Panitia pengelola zakat fitrah yang biasanya ada di masjid bisa bermitra dengan suplayer bahan makanan. Dengan begitu, jika ada masyarakat yang berniat membayar zakat tapi hanya membawa uang maka bisa diarahkan membelinya terlebih dahulu di stand/pos zakat setempat.
Setelah muzakki menerima beras, transaksi penerimaan zakat baru kemudian dijalankan sebagaimana biasanya.
Sistem jual beli mirip seperti di atas, sebetulnya sudah banyak dijalankan oleh panitia pengelolaan zakat. Tapi pada prakteknya beras yang dijadikan transaksi jual beli bukan beras murni persediaan panitia, tapi beras dari hasil zakat orang lain.

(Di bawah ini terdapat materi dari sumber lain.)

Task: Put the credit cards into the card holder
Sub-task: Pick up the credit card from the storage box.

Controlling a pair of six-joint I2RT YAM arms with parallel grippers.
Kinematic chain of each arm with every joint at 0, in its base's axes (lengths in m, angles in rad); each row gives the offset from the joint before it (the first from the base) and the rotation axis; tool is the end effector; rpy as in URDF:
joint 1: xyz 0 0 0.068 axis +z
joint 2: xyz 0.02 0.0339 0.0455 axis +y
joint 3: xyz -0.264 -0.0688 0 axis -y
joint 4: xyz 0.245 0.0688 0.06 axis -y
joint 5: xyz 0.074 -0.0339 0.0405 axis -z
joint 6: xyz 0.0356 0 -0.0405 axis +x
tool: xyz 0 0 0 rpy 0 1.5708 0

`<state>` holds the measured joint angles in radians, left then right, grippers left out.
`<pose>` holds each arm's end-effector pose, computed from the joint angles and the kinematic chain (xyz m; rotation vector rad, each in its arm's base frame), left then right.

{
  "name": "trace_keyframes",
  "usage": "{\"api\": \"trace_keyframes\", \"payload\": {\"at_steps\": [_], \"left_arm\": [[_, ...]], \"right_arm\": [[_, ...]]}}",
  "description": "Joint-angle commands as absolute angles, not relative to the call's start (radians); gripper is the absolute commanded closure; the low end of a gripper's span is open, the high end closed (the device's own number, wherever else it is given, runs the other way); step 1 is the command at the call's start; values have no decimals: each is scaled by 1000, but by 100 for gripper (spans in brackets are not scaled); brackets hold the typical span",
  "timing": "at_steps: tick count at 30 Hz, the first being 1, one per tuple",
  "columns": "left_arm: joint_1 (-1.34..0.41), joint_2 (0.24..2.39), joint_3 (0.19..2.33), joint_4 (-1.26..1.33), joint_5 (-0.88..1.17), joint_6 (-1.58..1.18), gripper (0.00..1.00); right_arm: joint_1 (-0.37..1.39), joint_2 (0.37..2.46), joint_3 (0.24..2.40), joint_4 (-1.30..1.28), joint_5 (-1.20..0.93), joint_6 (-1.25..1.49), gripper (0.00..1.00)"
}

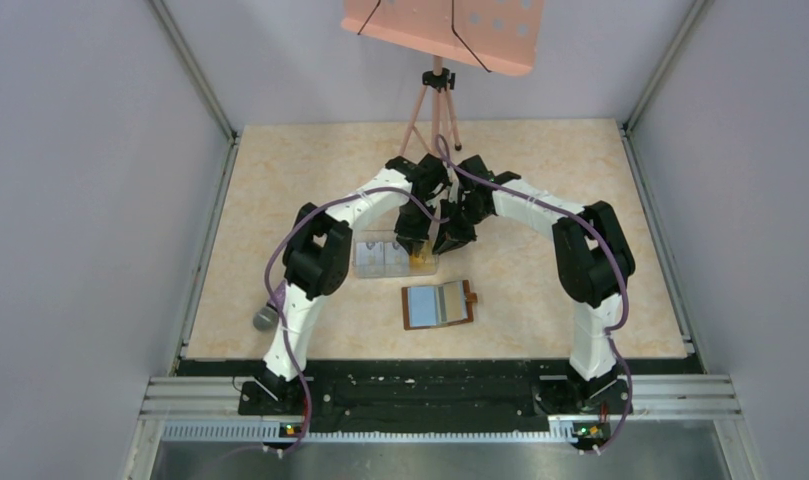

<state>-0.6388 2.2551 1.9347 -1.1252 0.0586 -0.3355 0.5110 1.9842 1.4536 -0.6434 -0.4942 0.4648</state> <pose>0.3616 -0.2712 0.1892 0.4669 3.0179 -0.1687 0.3480 0.2145 0.1859 -0.2128 2.8796 0.9143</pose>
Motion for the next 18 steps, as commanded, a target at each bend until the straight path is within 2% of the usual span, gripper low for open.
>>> {"api": "trace_keyframes", "payload": {"at_steps": [1,4,10,18], "left_arm": [[-679,2281,1990,-1141,36,-281,75],[-683,2263,1990,-1144,27,-281,77],[-683,2226,1989,-1140,41,-292,94],[-681,2175,1989,-1124,66,-307,100]], "right_arm": [[535,1954,1450,-657,-541,436,100],[534,1952,1454,-656,-543,435,100],[534,1942,1470,-664,-546,437,100],[535,1926,1491,-680,-551,436,100]]}}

Untuk itu, praktek menjual beras zakat seperti ini tidak diperbolehkan. Selain itu, bagi panitia yang tidak resmi atau tidak mendapat SK dari pemerintah tidak dinamakan sebagai amil. Mereka hanya berlaku sebagai relawan saja.
Sehingga aturannya semua operasional tidak boleh dibebankan/diambilkan dari hasil zakat itu. Akan tetapi, jika panitia membutuhkan biaya operasional maka panitia boleh mengambil untung dari hasil jual beli beras dengan syarat murni untung dari praktek jual beli.

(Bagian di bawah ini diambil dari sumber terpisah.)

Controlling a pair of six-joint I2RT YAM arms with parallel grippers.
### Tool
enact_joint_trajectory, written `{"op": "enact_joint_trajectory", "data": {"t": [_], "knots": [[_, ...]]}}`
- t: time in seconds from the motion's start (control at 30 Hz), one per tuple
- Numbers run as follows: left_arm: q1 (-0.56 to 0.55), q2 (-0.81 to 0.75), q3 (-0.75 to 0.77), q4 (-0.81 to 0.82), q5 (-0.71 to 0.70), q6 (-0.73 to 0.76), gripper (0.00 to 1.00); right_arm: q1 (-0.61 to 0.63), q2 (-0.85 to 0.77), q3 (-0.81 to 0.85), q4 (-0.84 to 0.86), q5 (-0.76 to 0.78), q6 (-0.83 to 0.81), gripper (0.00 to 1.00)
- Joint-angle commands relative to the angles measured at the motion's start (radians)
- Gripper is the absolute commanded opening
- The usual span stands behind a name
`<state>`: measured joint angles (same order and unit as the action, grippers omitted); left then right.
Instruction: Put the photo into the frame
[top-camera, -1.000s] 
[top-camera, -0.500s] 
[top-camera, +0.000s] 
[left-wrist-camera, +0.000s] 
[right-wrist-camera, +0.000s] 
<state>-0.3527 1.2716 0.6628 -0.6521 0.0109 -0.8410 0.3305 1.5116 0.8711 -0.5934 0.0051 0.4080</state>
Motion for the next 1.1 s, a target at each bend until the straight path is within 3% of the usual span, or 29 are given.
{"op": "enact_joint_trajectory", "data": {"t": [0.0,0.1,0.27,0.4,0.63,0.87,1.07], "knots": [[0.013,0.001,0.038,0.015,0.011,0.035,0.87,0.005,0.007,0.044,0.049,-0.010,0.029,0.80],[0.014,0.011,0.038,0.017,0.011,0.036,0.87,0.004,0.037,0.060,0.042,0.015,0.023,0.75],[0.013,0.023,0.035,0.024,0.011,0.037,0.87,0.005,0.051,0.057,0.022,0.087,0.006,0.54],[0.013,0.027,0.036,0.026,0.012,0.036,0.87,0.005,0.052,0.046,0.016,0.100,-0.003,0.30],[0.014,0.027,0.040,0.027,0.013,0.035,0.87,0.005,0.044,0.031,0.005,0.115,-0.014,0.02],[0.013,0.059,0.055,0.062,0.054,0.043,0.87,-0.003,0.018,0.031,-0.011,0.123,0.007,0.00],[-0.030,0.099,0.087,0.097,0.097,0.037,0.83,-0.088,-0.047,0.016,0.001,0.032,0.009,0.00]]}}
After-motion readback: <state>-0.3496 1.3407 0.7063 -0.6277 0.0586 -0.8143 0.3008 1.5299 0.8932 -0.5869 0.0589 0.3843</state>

Contoh, panitia mengumumkan, bagi masyarakat yang ingin menyalurkan zakat melalui panitia dengan membawa beras silahkan datang dengan membawa beras 2,5 kg (ada pendapat yang 2,7 kg, silakan memilih). Bagi yang ingin membawa uang besar nominalnya adalah Rp 35.000 dengan asumsi harga beras Rp. 12.500/kg. dengan begitu panitia akan untung sekitar Rp. 4.000/muzakki.

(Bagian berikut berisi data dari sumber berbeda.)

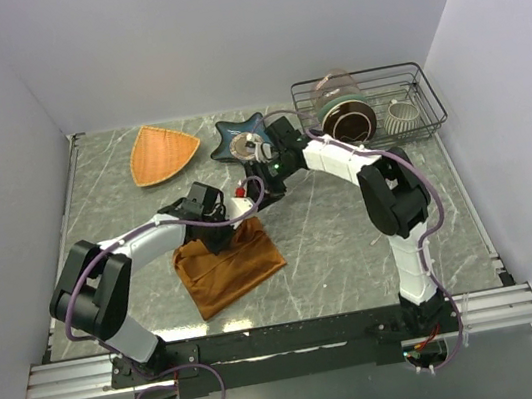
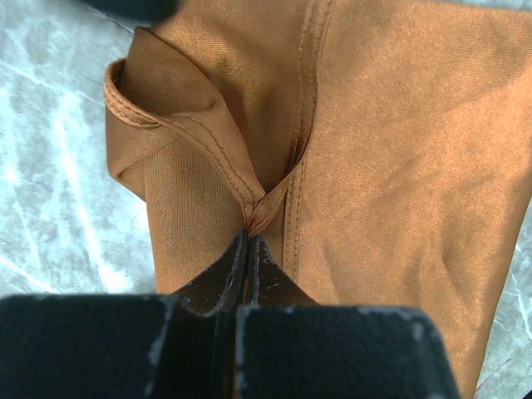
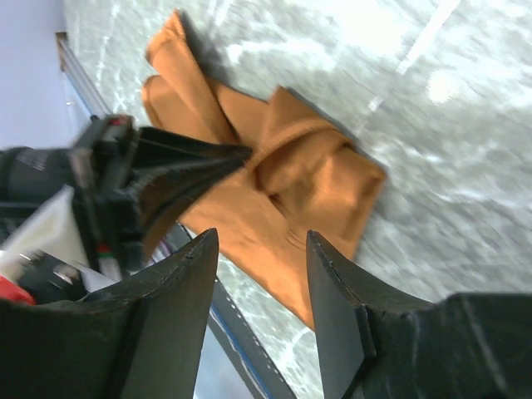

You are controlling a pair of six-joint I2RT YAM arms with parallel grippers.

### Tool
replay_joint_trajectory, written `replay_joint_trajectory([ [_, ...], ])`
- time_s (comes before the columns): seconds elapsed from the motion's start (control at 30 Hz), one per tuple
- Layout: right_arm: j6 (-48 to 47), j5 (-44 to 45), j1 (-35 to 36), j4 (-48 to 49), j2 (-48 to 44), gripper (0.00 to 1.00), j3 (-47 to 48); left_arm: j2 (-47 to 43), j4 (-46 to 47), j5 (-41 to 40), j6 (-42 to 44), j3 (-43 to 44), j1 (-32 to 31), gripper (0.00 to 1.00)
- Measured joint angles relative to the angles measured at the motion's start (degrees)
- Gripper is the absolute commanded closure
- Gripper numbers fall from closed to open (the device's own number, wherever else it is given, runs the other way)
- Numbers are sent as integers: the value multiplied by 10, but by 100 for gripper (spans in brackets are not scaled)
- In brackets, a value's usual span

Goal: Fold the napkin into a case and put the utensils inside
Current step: Fold the lower triangle-folded napkin at the center of the board.

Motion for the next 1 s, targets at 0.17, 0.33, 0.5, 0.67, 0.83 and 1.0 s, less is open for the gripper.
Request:
replay_joint_trajectory([
  [0.17,15,4,18,9,15,44,14,-2,3,0,0,-9,-5,99],
  [0.33,22,7,26,10,46,44,28,-4,7,0,0,-12,-11,99],
  [0.5,24,12,33,10,59,49,28,-4,9,-1,0,-12,-14,99],
  [0.67,21,11,41,8,64,85,28,-4,10,-4,0,-12,-14,86],
  [0.83,9,12,41,-1,66,100,28,-12,1,-3,-4,-12,-12,64],
  [1.0,-19,24,41,-21,66,100,28,-82,-53,63,-17,3,61,43],
])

Dengan 4 ribu inilah roda operasional panitia berjalan tanpa mengganggu harta zakat sama sekali. Jika ada 100 orang saja maka uang Rp. 400.000 sudah cukup untuk operasional panitia.
Akan tetapi proses jual beli ini tidak diperkenankan digelar di masjid. Panitia harus mendirikan stand i di bagian terpisah dari masjid.
Keempat, secara umum Syafi’iyyah memandang bahwa kiai atau ustadz bukan bagian dari sabilillah, mustahiq zakat.
Mereka tidak berhak menerima zakat kecuali jika kebetulan mereka termasuk golongan/ashnaf lain selain sabilillah.
Akan tetapi jika kebetulan mereka fakir atau miskin, maka mereka berhak menerima zakat atas nama dia sebagai fakir miskin bukan kapasitasnya sebagai kiai atau ustadz.